[Description of the task] Give back the whole listing verbatim, printing none of its pictures.

····················

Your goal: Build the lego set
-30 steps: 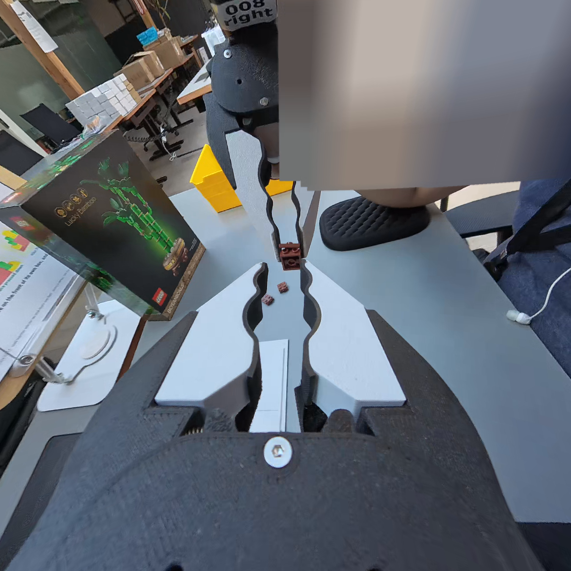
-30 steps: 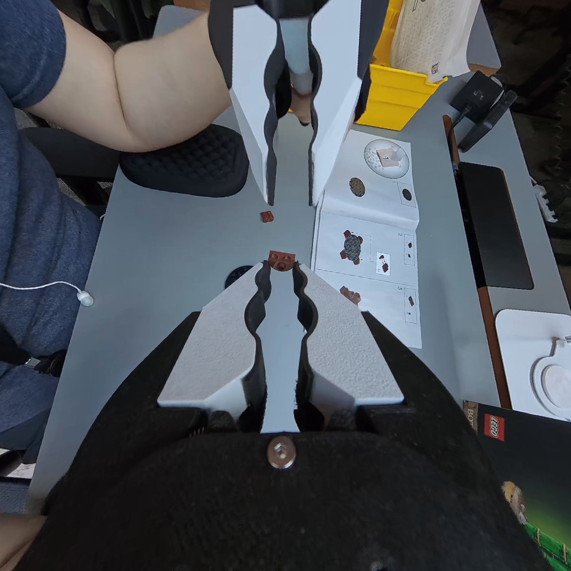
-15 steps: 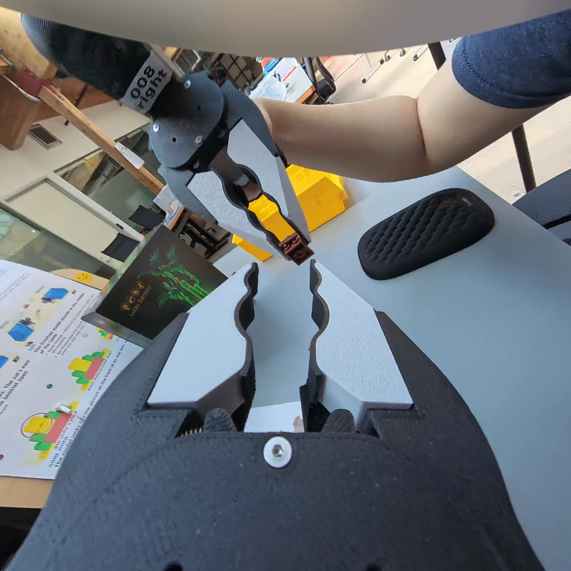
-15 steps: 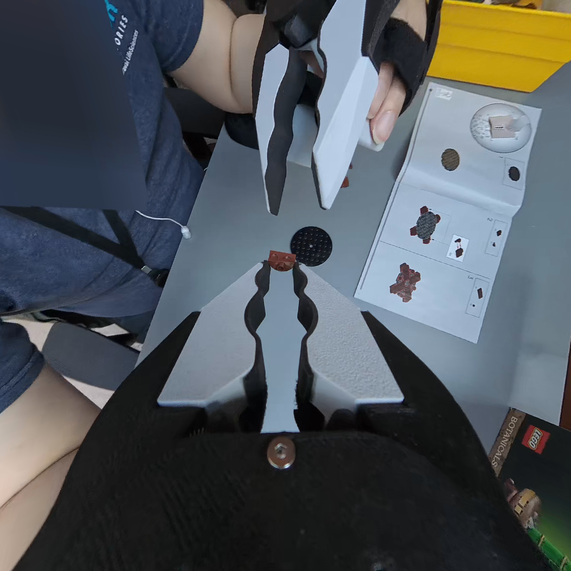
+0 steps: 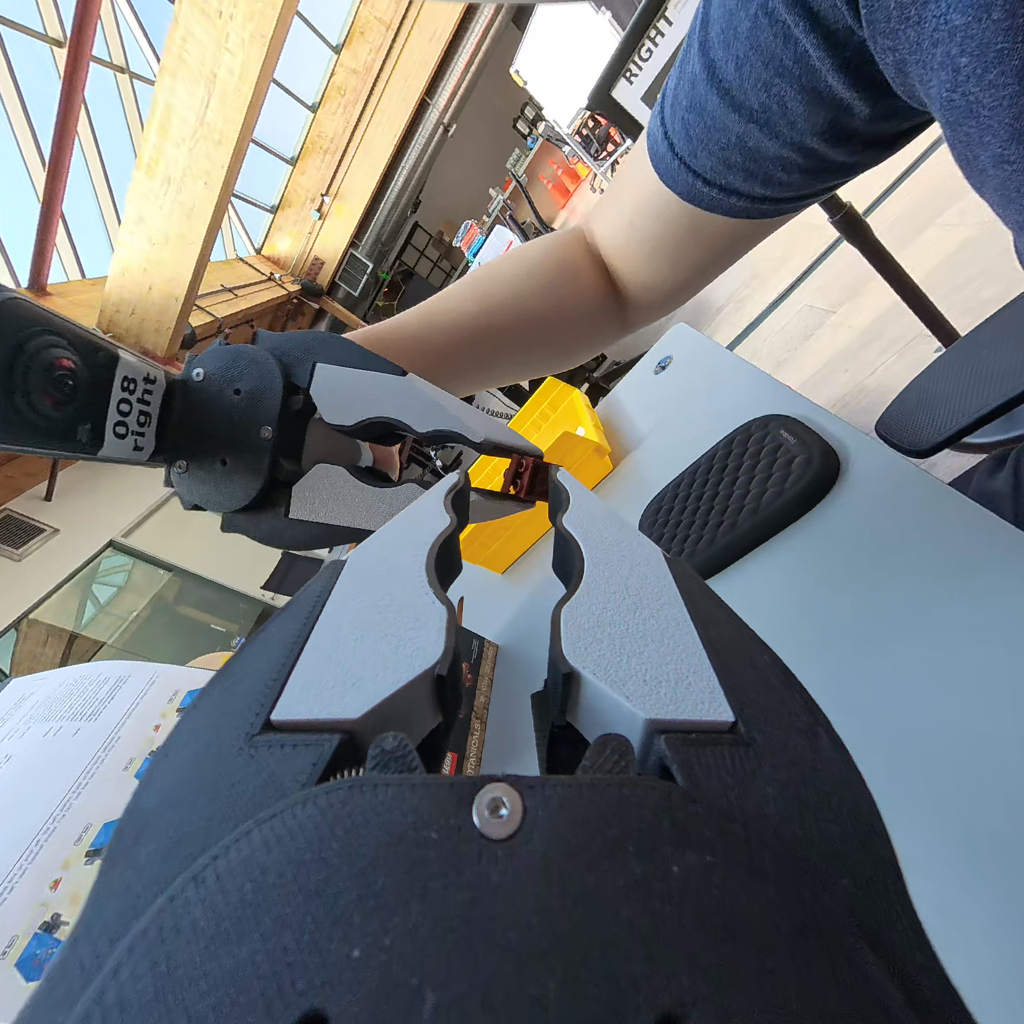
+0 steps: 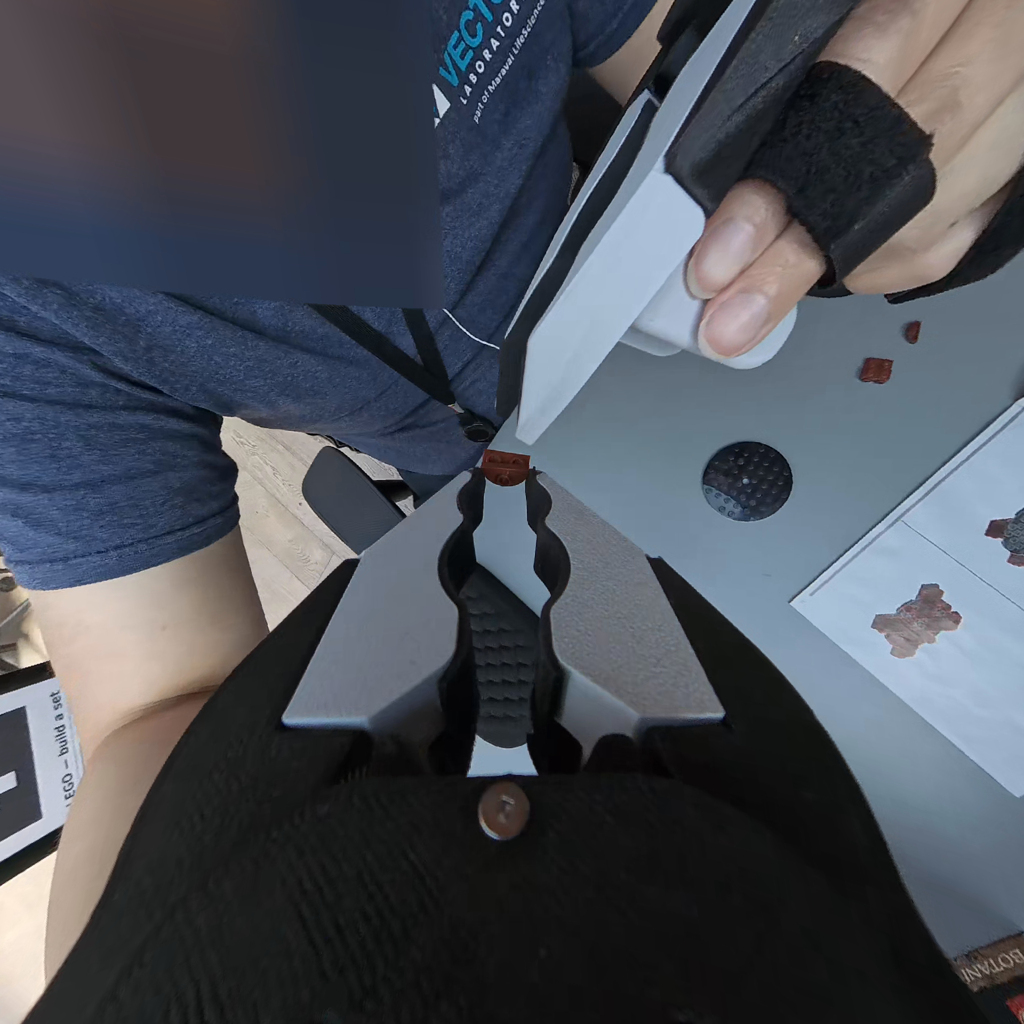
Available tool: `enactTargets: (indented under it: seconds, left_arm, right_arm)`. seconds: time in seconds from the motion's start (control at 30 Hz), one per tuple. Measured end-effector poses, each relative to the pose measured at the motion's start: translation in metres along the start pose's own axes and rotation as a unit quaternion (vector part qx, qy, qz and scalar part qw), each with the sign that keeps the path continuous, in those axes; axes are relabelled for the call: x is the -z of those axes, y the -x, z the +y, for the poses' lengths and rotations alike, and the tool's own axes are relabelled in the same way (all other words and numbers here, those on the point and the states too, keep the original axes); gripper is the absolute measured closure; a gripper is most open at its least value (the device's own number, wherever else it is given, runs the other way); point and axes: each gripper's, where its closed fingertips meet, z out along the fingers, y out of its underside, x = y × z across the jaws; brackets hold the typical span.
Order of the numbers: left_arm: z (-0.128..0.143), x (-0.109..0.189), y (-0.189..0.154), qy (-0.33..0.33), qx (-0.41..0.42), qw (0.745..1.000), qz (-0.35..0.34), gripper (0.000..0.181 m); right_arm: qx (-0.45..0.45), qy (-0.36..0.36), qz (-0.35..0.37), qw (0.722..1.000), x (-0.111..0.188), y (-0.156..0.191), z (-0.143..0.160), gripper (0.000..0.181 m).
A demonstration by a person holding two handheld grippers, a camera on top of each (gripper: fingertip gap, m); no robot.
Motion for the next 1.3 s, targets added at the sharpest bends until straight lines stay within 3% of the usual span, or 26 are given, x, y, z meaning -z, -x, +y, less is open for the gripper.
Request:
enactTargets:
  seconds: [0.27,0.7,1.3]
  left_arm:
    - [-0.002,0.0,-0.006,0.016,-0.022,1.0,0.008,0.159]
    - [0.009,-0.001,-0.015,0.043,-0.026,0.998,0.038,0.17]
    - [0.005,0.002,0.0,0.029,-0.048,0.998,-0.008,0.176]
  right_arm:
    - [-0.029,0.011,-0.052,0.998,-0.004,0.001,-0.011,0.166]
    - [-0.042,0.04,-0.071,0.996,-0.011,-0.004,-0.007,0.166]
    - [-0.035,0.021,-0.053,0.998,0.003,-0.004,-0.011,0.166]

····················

[Output for this task]
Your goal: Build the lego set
-30 steps: 
-30 steps: 
-15 steps: 
-15 steps: 
+0 steps: 
+0 steps: 
Available tool: `enactTargets: (indented under it: seconds, left_arm, right_arm)`. seconds: time in seconds from the motion's start (control at 30 Hz), one per tuple. Measured end-effector poses, each relative to the pose measured at the motion's start: translation in metres along the start pose's own axes and rotation as a unit quaternion (vector part qx, qy, qz and scalar part qw), each with the sign that keeps the path continuous, in those axes; axes are relabelled for the call: x is the -z of those axes, y the -x, z the +y, for the poses' lengths and rotations alike, and the tool's own axes are relabelled in the same way (all other words and numbers here, those on the point and the states too, keep the original axes); gripper is the absolute measured closure; a gripper is most open at its least value (the device's own number, wherever else it is given, runs the other way); point and axes: each gripper's, where its closed fingertips meet, z out along the fingers, y out of its underside, x = y × z across the jaws; brackets hold the typical span.
Order of the numbers: left_arm: z (-0.128..0.143), x (-0.109..0.189), y (-0.189..0.154), qy (-0.33..0.33), qx (-0.41..0.42), qw (0.745..1.000), qz (-0.35..0.34), gripper (0.000..0.181 m); right_arm: qx (-0.45..0.45), qy (-0.36..0.36), qz (-0.35..0.37), qw (0.722..1.000), x (-0.111..0.188), y (-0.156..0.191), z (-0.143..0.160), gripper (0.000..0.181 m).
A demonstration by a person holding two handheld grippers, a camera on top of each (gripper: fingertip gap, m); no robot.
Motion for the next 1.3 s, targets added at the sharpest bends until straight lines stay within 3% of the usual span, or 26 are given, x, y, z meaning -z, -x, +y, less is open for the gripper.
Request:
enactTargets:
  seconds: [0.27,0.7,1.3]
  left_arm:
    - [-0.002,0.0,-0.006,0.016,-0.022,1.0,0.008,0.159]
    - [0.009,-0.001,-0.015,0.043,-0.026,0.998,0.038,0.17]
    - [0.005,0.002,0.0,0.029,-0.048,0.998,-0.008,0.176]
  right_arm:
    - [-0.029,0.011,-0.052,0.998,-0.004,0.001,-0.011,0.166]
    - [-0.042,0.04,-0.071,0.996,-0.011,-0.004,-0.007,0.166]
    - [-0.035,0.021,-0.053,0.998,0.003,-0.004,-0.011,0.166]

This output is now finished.